Currently, enormous amount of information is generated by numerous people. As a consequence, information is distributed and stored in various sites. The Internet is one such example. In order to retrieve useful information in response to a query, a naive method is to broadcast the query to all sites. Then the search engine at each site processes the query and retrieves a set of documents. These documents are merged and then an appropriate ranked list of documents is presented to the user. The method described above does not make use of system resources efficiently, because the query may be sent to many sites which do not contain useful information. This is a waste of communication resources. In addition, the search engine at those sites will need to process the query. They may even return some useless documents. Finally, the transmission of useless documents and their subsequent merging waste further system resources. In order to reduce the waste, the contents of each database is represented by a representative. When a query is submitted by a user, it is compared to the representatives of the databases. Then the system will estimate the number of documents in each database which are most similar to the query. Based on these estimates, only those databases which contain sufficiently large number of most similar documents will be searched. The research issues we have been studying consist of:

What information should be contained in a database representative?

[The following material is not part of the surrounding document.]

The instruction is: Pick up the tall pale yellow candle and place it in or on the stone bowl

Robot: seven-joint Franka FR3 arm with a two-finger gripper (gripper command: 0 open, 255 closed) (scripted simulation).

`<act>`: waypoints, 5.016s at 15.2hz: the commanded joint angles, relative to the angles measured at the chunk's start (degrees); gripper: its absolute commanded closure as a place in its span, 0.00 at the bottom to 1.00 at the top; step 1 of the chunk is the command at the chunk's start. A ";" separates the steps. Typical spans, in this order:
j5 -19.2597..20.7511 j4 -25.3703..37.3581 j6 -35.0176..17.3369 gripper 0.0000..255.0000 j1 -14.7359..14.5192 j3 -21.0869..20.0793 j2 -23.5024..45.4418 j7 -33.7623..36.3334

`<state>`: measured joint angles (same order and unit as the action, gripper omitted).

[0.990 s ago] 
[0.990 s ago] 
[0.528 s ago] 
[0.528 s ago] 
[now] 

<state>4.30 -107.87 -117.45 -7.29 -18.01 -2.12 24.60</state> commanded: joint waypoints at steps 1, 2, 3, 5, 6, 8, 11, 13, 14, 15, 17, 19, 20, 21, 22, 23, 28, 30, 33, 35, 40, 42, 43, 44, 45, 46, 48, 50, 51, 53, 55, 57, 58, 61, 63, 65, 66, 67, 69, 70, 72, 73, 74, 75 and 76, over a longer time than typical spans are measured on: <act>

How an accurate estimate of the number of most similar documents in a database to a query can be obtained?

How can such estimates be obtained efficiently?

What is a minimal information that should be used in a database representative? What is the trade-off between the space required to store a database representative and the accuracy of the estimate described above?

Suppose a standard for each site to supply the information needed to construct the representatives cannot be reached, how should the system respond to the user queries?

Many sites are autonomous and employ different similarity functions to retrieve documents. Which documents should be retrieved by a site and be consistent to ``the global similar function'' desired by the user?

While some sites may be willing to disclose their similarity functions to the ``global system'' in order to help the system to utilize system resources efficiently, other sites may be unwilling to collaborate. How can the global system ``discover'' such information without explicit help from these local systems?

The issues described above have been studied to some extent for text databases. Do the partial solutions for text databases apply to image databases as well? How about structured databases such as relational or object-oriented databases?